Ce dernier mot souleva des tempêtes ; M. Brisson se précipita à la tribune et, transformant la question en interpellation, demanda ce que l’on devait entendre par cet « esprit nouveau qui, à la différence des anciens gouvernemens, anime le ministère actuel. » M. Spuller, tout en se défendant d’être rallié à aucune communion religieuse, « pas même à la franc-maçonnerie », n’a pas hésité à dire que « la république ne devait pas souscrire aux mesures tracassières et vexatoires contre la liberté de conscience, qu’elle avait trop longtemps prêté le flanc à ces accusations. » Mais le parti avancé n’admet pas qu’à une situation nouvelle il faille une nouvelle politique. A ses yeux, « la république n’a été coupable que d’une grande faiblesse » ; elle n’a fait que répondre par la défensive à « une guerre sauvage » ; et M. Goblet, précisant les griefs de son collègue M. Brisson, disait au gouvernement : « Avouez donc le pacte avec l’église, avec le pape ! »

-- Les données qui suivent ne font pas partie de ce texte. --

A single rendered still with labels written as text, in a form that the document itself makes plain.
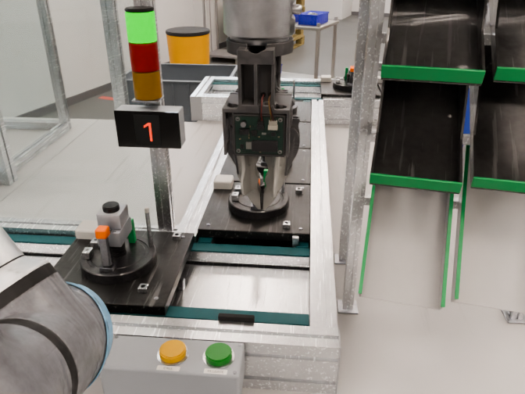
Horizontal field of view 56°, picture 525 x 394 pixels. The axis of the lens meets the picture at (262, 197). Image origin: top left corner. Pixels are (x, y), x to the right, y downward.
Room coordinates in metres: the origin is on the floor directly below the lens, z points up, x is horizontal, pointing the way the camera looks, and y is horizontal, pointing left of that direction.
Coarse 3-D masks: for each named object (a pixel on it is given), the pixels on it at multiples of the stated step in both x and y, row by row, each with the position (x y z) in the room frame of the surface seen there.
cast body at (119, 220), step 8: (104, 208) 0.78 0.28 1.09; (112, 208) 0.78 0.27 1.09; (120, 208) 0.80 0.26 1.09; (96, 216) 0.77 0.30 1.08; (104, 216) 0.77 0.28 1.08; (112, 216) 0.77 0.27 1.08; (120, 216) 0.78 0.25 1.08; (128, 216) 0.81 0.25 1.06; (104, 224) 0.77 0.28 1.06; (112, 224) 0.77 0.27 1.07; (120, 224) 0.77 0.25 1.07; (128, 224) 0.80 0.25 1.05; (112, 232) 0.76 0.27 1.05; (120, 232) 0.76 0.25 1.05; (128, 232) 0.80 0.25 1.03; (112, 240) 0.76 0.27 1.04; (120, 240) 0.76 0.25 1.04
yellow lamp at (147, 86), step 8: (136, 72) 0.89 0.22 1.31; (152, 72) 0.89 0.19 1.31; (136, 80) 0.88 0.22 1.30; (144, 80) 0.88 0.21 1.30; (152, 80) 0.89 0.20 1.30; (160, 80) 0.90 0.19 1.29; (136, 88) 0.89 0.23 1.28; (144, 88) 0.88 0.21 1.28; (152, 88) 0.88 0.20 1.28; (160, 88) 0.90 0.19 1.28; (136, 96) 0.89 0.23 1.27; (144, 96) 0.88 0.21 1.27; (152, 96) 0.88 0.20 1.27; (160, 96) 0.90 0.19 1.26
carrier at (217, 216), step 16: (224, 176) 1.14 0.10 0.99; (224, 192) 1.09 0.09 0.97; (240, 192) 1.04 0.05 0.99; (288, 192) 1.09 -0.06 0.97; (304, 192) 1.09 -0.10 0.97; (208, 208) 1.01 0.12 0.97; (224, 208) 1.01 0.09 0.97; (240, 208) 0.97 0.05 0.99; (256, 208) 0.96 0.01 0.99; (272, 208) 0.97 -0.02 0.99; (288, 208) 1.01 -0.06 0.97; (304, 208) 1.01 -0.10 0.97; (208, 224) 0.93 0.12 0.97; (224, 224) 0.93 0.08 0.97; (240, 224) 0.93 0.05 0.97; (256, 224) 0.93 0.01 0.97; (272, 224) 0.93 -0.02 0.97; (304, 224) 0.93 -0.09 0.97; (288, 240) 0.90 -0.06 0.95; (304, 240) 0.90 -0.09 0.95
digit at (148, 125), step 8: (136, 120) 0.88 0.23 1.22; (144, 120) 0.88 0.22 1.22; (152, 120) 0.88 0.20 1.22; (136, 128) 0.88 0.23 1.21; (144, 128) 0.88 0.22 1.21; (152, 128) 0.88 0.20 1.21; (136, 136) 0.88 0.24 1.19; (144, 136) 0.88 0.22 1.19; (152, 136) 0.88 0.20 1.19; (160, 136) 0.88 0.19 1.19; (144, 144) 0.88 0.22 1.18; (152, 144) 0.88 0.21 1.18; (160, 144) 0.88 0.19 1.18
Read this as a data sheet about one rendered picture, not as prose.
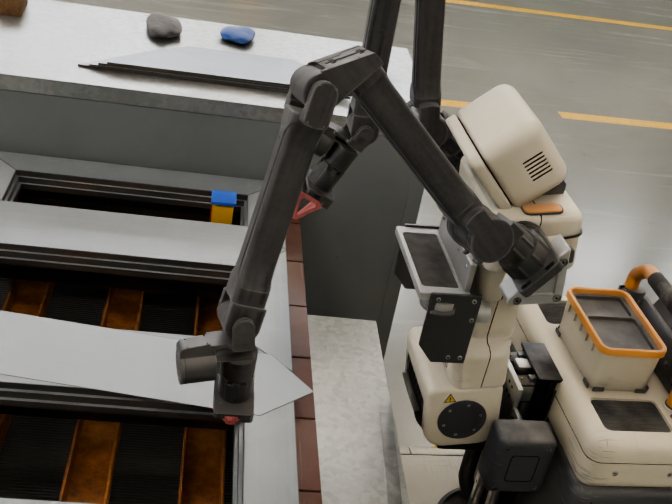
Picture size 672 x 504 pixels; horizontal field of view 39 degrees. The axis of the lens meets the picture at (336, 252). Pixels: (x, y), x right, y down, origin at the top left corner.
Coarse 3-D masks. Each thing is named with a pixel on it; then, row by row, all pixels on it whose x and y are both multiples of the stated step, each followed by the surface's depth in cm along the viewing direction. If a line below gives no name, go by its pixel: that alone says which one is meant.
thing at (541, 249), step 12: (528, 240) 158; (540, 240) 159; (516, 252) 157; (528, 252) 158; (540, 252) 158; (552, 252) 159; (504, 264) 161; (516, 264) 159; (528, 264) 158; (540, 264) 158; (552, 264) 158; (516, 276) 161; (528, 276) 159; (540, 276) 158; (552, 276) 158; (528, 288) 158
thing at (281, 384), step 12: (276, 360) 180; (276, 372) 177; (288, 372) 177; (276, 384) 174; (288, 384) 174; (264, 396) 170; (276, 396) 171; (288, 396) 171; (264, 408) 168; (276, 408) 168
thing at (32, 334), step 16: (32, 320) 178; (48, 320) 179; (16, 336) 173; (32, 336) 174; (48, 336) 175; (0, 352) 169; (16, 352) 170; (32, 352) 170; (0, 368) 165; (16, 368) 166; (32, 368) 167
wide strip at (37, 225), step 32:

Prenant part à son tour à la discussion, le président du conseil reconnut que la république avait eu à lutter dans le passé et ne reniait rien de son œuvre ; mais que, victorieuse aujourd’hui, elle regardait comme indigne d’elle d’entreprendre une petite guerre de taquineries mesquines et devait se borner à faire respecter ses droits. M. Casimir-Perier a conclu, en véritable homme d’État, par ces mots : « Nous avons autre chose à faire qu’à animer les citoyens les uns contre les autres dans les querelles religieuses. »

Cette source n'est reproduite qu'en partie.